- [Exercise prompt]:
Will you give the material below again, every line exactly as it is?

- [Input records]:
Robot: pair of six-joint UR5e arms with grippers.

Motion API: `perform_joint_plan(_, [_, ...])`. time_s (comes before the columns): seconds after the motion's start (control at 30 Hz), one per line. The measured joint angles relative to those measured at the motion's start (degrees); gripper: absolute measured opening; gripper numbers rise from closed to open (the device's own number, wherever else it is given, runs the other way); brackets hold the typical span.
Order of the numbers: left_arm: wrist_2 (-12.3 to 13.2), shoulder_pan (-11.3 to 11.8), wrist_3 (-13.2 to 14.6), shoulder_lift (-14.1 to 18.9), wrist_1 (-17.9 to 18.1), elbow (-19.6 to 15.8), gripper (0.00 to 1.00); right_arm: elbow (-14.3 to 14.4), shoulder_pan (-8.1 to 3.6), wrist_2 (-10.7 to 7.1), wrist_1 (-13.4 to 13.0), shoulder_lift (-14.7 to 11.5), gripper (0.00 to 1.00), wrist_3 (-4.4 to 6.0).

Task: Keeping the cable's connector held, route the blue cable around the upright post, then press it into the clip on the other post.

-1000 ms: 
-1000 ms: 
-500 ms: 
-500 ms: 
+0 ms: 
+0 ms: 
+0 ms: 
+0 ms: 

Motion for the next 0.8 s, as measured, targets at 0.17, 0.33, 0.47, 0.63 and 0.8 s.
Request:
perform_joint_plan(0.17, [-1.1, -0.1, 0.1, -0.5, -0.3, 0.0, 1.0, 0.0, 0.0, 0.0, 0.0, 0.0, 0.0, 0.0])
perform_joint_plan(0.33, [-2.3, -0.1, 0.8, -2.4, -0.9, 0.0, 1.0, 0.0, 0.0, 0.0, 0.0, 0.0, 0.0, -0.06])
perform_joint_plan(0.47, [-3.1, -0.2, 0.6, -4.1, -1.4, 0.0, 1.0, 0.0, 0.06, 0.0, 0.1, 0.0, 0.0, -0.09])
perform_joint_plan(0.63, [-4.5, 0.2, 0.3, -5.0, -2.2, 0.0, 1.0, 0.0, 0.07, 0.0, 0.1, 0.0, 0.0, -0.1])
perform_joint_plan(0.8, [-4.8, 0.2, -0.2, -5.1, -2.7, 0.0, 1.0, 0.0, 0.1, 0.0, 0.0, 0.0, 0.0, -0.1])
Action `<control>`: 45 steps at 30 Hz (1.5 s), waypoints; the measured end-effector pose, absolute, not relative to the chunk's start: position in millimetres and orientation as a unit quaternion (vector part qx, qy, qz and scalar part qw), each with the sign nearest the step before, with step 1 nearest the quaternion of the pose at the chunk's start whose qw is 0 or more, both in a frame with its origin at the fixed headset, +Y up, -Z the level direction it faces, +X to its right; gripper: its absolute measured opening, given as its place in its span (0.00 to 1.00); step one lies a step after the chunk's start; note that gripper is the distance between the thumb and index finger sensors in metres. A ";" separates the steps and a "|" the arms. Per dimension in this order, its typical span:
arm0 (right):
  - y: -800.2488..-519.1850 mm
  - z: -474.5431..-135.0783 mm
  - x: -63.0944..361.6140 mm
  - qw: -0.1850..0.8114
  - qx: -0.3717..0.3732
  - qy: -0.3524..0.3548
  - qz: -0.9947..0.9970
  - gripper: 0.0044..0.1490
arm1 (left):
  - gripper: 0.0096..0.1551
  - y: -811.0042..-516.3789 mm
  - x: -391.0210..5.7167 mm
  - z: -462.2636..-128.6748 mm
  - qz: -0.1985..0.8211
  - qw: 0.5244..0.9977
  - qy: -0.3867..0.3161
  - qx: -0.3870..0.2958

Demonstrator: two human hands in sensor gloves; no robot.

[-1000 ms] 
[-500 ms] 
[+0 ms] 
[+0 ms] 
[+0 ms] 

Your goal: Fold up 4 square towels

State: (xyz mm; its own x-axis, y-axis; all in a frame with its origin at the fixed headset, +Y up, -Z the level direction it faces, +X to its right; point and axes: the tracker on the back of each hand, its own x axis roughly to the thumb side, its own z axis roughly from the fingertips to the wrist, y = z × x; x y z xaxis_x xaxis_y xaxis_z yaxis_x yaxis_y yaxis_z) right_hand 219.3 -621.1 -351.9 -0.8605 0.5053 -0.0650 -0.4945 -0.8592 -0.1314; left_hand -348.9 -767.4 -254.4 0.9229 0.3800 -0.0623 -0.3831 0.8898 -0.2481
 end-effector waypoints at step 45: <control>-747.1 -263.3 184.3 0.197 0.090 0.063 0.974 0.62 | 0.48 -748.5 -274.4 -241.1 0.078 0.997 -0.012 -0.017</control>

- [Task answer]:
Robot: pair of six-joint UR5e arms with grippers.

Motion API: `perform_joint_plan(_, [_, ...])`. time_s (comes before the columns): seconds after the motion's start (control at 30 Hz), one per line. The measured joint angles relative to those measured at the motion's start (degrees); gripper: absolute measured opening; gripper numbers rise from closed to open (the device's own number, wherever else it is given, runs the other way); brackets hold the typical span.
Order of the numbers: left_arm: wrist_2 (-12.3 to 13.2), shoulder_pan (-11.3 to 11.8), wrist_3 (-13.2 to 14.6), shoulder_lift (-14.1 to 18.9), wrist_1 (-17.9 to 18.1), elbow (-19.6 to 15.8), gripper (0.00 to 1.00); right_arm: elbow (-14.3 to 14.4), shoulder_pan (-8.1 to 3.6), wrist_2 (-10.7 to 7.1), wrist_1 (-13.4 to 13.0), shoulder_lift (-14.7 to 11.5), gripper (0.00 to 1.00), wrist_3 (-4.4 to 6.0).

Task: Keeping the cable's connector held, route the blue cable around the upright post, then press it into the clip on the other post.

-1000 ms: 
-1000 ms: 
-500 ms: 
-500 ms: 
+0 ms: 
+0 ms: 
+0 ms: 
+0 ms: 

Motion for the next 0.8 s, as measured, targets at 0.17, 0.33, 0.47, 0.63 and 0.8 s.
Request:
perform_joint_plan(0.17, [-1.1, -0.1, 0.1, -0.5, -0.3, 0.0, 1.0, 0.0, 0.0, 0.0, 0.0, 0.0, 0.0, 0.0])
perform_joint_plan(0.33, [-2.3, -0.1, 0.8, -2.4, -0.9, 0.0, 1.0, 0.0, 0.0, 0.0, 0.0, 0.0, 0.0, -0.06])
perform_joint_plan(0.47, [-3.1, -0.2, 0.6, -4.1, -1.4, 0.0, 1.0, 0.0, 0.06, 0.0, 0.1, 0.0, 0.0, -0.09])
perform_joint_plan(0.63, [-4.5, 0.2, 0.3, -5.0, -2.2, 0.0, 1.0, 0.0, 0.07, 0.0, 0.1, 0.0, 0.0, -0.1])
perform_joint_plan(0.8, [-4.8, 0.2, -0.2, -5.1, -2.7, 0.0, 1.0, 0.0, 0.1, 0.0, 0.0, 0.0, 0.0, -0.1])
Action `<control>`: 45 steps at 30 Hz (1.5 s), waypoints; the measured end-effector pose, absolute, not relative to the chunk's start: position in millimetres and orientation as a unit quaternion (vector part qx, qy, qz and scalar part qw), each with the sign nearest the step before, with step 1 nearest the quaternion of the pose at the chunk's start whose qw is 0 or more, both in a frame with its origin at the fixed headset, +Y up, -Z the level direction it faces, +X to its right; gripper: its absolute measured opening, given as its place in its span (0.00 to 1.00); step one lies a step after the chunk's start; note that gripper is the distance between the thumb and index finger sensors in metres. A ";" separates the steps and a "|" the arms. Per dimension in this order, its typical span:
arm0 (right):
  - y: -800.2488..-519.1850 mm
  - z: -474.5431..-135.0783 mm
  - x: -63.0944..361.6140 mm
  - qw: -0.1850..0.8114
  - qx: -0.3717..0.3732
  - qy: -0.3524..0.3548
  - qz: -0.9947..0.9970
  - gripper: 0.0044..0.1490
arm1 (left):
  - gripper: 0.0096..0.1551
  - y: -811.0042..-516.3789 mm
  - x: -391.0210..5.7167 mm
  - z: -462.2636..-128.6748 mm
  - qz: -0.1985..0.8211
  - qw: 0.5244..0.9977
  - qy: -0.3867..0.3161
  - qx: -0.3870..0.2958

Demonstrator: two human hands in sensor gloves; no robot.

[-1000 ms] 
[-500 ms] 
[+0 ms] 
[+0 ms] 
[+0 ms] 

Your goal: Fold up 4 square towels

State: (xyz mm; its own x-axis, y-axis; all in a frame with its origin at the fixed headset, +Y up, -Z the level direction it faces, +X to its right; point and axes: the tracker on the back of each hand, its own x axis roughly to the thumb side, its own z axis roughly from the fingertips to the wrist, y = z × x; x y z xaxis_x xaxis_y xaxis_z yaxis_x yaxis_y yaxis_z) right_hand 219.3 -621.1 -351.9 -0.8605 0.5053 -0.0650 -0.4945 -0.8592 -0.1314; left_hand -348.9 -767.4 -254.4 0.9229 0.3800 -0.0623 -0.3831 0.8898 -0.2481
 end-effector waypoints at step 45: <control>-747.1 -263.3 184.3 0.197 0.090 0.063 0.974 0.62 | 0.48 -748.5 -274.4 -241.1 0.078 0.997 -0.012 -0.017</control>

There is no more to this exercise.